The 2013 protests that took the main Brazilian capitals were characterised in their first phase by the defence of social rights and, in their second phase, were already dominated by a conservative coalition. This coalition of neo-pentacostal churches, right-wing groups and ultra-liberal think-tanks radicalised the Brazilian political agenda towards the extreme-right in the following years, deposed President Dilma Roussef and put the ultraliberal agenda in power with the Temer government, Dilma’s Vice. With the help of political elites dissatisfied with the class pact and stimulated by antipetismo (anti-Workers Party-ism), these forces elected the reactionary and proto-fascist Jair Messias Bolsonaro at the end of 2018. With this new economic and political bloc in power, they articulated initiatives deepening capitalist exploitation, total subordination of the Brazilian economy to the international financial system, acceleration of the reprimisation of the economy, destruction of the internal market, together with attempts to criminalise organised social movements. The dismantling of social security would be the most important part of this ultraliberal plan.
The attacks on social security and the June 14 standstill
The bill to be approved increases the minimum age for workers to retire, decreases the value of the benefit that will be received upon retirement, imposes rules that make it difficult to receive the full value of the benefit, hinders retirement due to work related accidents, increases social and gender inequalities and makes the general living conditions of the Brazilian working class precarious (especially in the countryside) at previously unimagined levels. There are also big interests of the financial system in the so-called private pension system in appropriating workers’ funds and putting them into the financial system casino, as was done in Pinochet’s Chile.
June 14th, despite being planned as a general strike, was limited to standstills in the big capitals of the Brazilian states. This scenario is a symptom of the inability of the major union federations to mobilise their bases. Unionism bureaucratised and coopted by 13 years of the PT government has had its mobilising capacity increasingly reduced to the big institutional apparatuses of the unions and student movement. With some exceptions, the most radical actions of blockading roads were carried out mainly by the most precarious sectors (homeless, landless etc.) and revolutionary political groups outside the major union federations. Even so, these groups alone didn’t have the capacity for wider intervention.
Working class support in general was also modest, due to the erosion of bureaucratised unionism and the conservative consensus, which has gained strength from 2015 until now.

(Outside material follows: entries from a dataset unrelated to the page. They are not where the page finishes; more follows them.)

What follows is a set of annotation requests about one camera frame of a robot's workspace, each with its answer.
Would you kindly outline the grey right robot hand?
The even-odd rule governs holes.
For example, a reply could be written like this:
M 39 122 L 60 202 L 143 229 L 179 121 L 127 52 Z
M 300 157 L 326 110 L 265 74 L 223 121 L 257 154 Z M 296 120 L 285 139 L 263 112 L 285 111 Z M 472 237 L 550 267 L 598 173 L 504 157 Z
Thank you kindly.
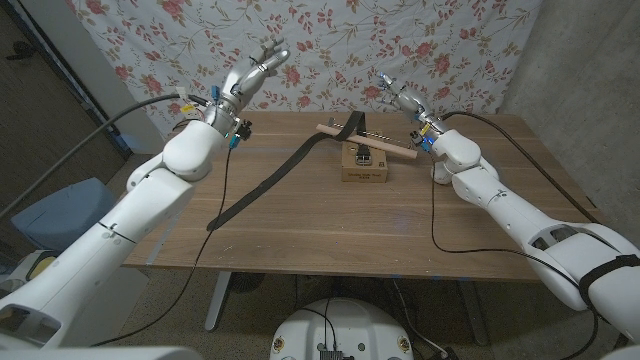
M 418 134 L 435 141 L 444 135 L 449 128 L 436 115 L 427 100 L 414 88 L 401 84 L 390 75 L 378 74 L 381 86 L 391 94 L 390 103 L 399 108 L 411 121 L 417 121 Z

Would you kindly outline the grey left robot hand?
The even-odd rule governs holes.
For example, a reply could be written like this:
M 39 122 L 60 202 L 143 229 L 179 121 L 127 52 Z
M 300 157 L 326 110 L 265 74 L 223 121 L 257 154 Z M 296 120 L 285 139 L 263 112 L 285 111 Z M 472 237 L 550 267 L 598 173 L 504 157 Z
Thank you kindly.
M 234 127 L 236 117 L 249 105 L 268 77 L 277 74 L 291 52 L 284 49 L 283 37 L 259 45 L 249 56 L 240 59 L 229 71 L 218 97 L 206 108 L 204 122 L 223 136 Z

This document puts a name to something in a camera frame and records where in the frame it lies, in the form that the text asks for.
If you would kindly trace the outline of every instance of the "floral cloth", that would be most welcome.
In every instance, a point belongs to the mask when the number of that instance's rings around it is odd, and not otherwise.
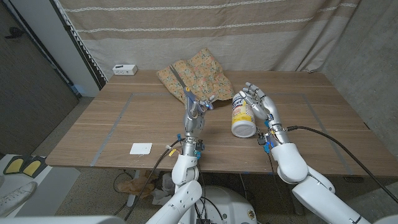
[[[200,100],[211,95],[216,100],[228,100],[234,96],[231,82],[224,76],[223,67],[207,48],[201,49],[190,60],[179,60],[173,64],[187,87]],[[187,103],[182,86],[169,67],[156,73],[157,77],[178,100]]]

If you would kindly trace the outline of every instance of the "black cable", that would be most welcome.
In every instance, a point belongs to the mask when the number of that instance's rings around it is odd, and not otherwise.
[[[205,197],[200,197],[200,198],[203,198],[203,199],[207,200],[208,202],[210,202],[214,206],[214,208],[217,210],[218,214],[220,215],[221,221],[224,223],[223,216],[221,215],[221,212],[218,210],[217,206],[213,202],[211,202],[211,200],[209,200],[208,198],[205,198]]]
[[[180,140],[175,141],[170,147],[173,147],[174,145],[176,145],[176,143],[180,142],[180,141],[184,141],[185,138],[182,138]],[[142,193],[144,192],[144,189],[146,187],[146,185],[149,182],[150,177],[152,176],[152,174],[154,173],[154,171],[156,170],[156,167],[160,164],[160,162],[162,161],[162,159],[167,155],[167,153],[169,152],[170,149],[166,149],[163,154],[159,157],[159,159],[157,160],[154,168],[152,168],[147,180],[144,183],[144,186],[141,188],[141,191],[139,192],[138,196],[136,197],[137,200],[134,201],[134,203],[131,205],[131,208],[129,210],[129,212],[127,213],[127,215],[124,217],[124,221],[127,221],[127,219],[129,218],[129,216],[132,213],[132,210],[134,209],[134,207],[137,205],[139,198],[141,197]]]
[[[365,170],[365,172],[378,184],[378,186],[381,187],[381,189],[383,189],[395,202],[398,203],[398,198],[393,195],[385,186],[383,186],[380,181],[372,174],[372,172],[370,170],[368,170],[368,168],[366,168],[366,166],[364,164],[362,164],[361,161],[359,161],[342,143],[340,143],[339,141],[337,141],[335,138],[331,137],[328,134],[325,134],[321,131],[312,129],[312,128],[308,128],[308,127],[304,127],[304,126],[291,126],[291,127],[287,127],[287,131],[293,131],[293,130],[297,130],[297,129],[305,129],[307,131],[312,131],[314,133],[320,134],[330,140],[332,140],[333,142],[335,142],[337,145],[339,145],[342,149],[344,149],[345,152],[347,152],[347,154],[353,158],[353,160],[360,166],[362,167],[363,170]]]
[[[126,170],[123,170],[123,173],[117,175],[116,178],[115,178],[114,181],[113,181],[113,190],[114,190],[115,192],[117,192],[117,193],[123,193],[123,192],[120,192],[120,191],[116,190],[116,187],[114,186],[114,184],[116,183],[116,180],[118,179],[118,177],[120,177],[120,176],[123,175],[123,174],[126,174],[126,175],[128,175],[131,179],[134,179],[134,177],[133,177],[131,174],[129,174],[128,172],[126,172]]]
[[[115,213],[113,213],[113,215],[117,215],[122,209],[124,209],[124,207],[127,205],[127,202],[125,202],[122,207],[120,207]]]
[[[203,194],[205,195],[205,198],[206,198],[206,185],[205,185],[205,180],[203,179],[203,174],[201,173],[201,170],[200,170],[199,161],[198,161],[198,169],[199,169],[199,175],[201,177],[201,181],[202,181],[202,184],[203,184]],[[203,208],[201,209],[200,216],[203,215],[203,211],[206,211],[205,210],[205,204],[206,204],[206,199],[205,199],[205,202],[203,203]]]
[[[292,217],[290,217],[290,214],[289,214],[289,211],[287,210],[286,204],[283,203],[284,202],[284,198],[283,198],[283,196],[282,196],[282,194],[281,194],[281,192],[279,190],[278,184],[276,182],[276,177],[275,177],[275,173],[274,173],[274,166],[272,165],[271,156],[269,155],[269,153],[267,153],[267,155],[268,155],[269,163],[271,164],[272,177],[274,178],[275,187],[276,187],[276,189],[278,191],[278,194],[279,194],[279,197],[280,197],[280,201],[282,202],[282,205],[284,206],[285,213],[288,216],[288,218],[290,220],[290,223],[293,224]]]
[[[199,213],[199,208],[196,203],[195,203],[195,211],[197,212],[197,218],[200,220],[200,223],[203,224],[203,220],[201,219],[201,215]]]
[[[113,190],[116,191],[117,193],[123,193],[120,192],[118,190],[116,190],[116,188],[114,187],[114,183],[116,182],[116,180],[118,179],[118,177],[120,177],[121,175],[126,174],[128,175],[131,179],[133,179],[132,175],[129,174],[128,172],[126,172],[126,170],[123,170],[123,173],[119,174],[116,176],[116,178],[113,181]],[[117,215],[125,206],[127,205],[127,201],[122,205],[122,207],[120,207],[113,215]]]
[[[201,198],[199,198],[199,200],[202,202],[203,207],[205,208],[205,219],[207,219],[207,209],[206,209],[206,203],[204,201],[201,200]]]

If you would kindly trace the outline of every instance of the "striped curtain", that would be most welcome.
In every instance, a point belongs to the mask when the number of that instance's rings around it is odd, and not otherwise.
[[[160,70],[207,47],[225,70],[312,72],[359,0],[59,0],[109,78]]]

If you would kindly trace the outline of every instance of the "gray wall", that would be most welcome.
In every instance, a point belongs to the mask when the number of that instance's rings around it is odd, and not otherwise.
[[[9,0],[4,1],[11,9]],[[48,0],[11,1],[82,96],[100,91]]]
[[[398,158],[398,1],[362,0],[321,72]]]

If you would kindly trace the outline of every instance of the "brown bag on floor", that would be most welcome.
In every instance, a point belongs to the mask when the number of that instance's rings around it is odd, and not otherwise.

Despite this, the 14th was important to regain strength in the streets, amidst a Bolsonaro government fraught with leaks from private talks by its justice minister acting outside the law. With 12.5% unemployment and a stagnant economy, Bolsonaro's social base is beginning to crumble, but still maintains a hard core of bourgeois, military and middle-class reactionary sectors and part of the wage earners in its defense. The battle against the pension reform will decide not only the future of workers' rights in Brazil, but also the fate of the Brazilian political regime for the coming years. If the government doesn’t approve the reform, the country's chance of again entering a spiral of political crisis may lead Brazil to a new crossroads. May the working class see the crisis as an opportunity to defend and advance their rights!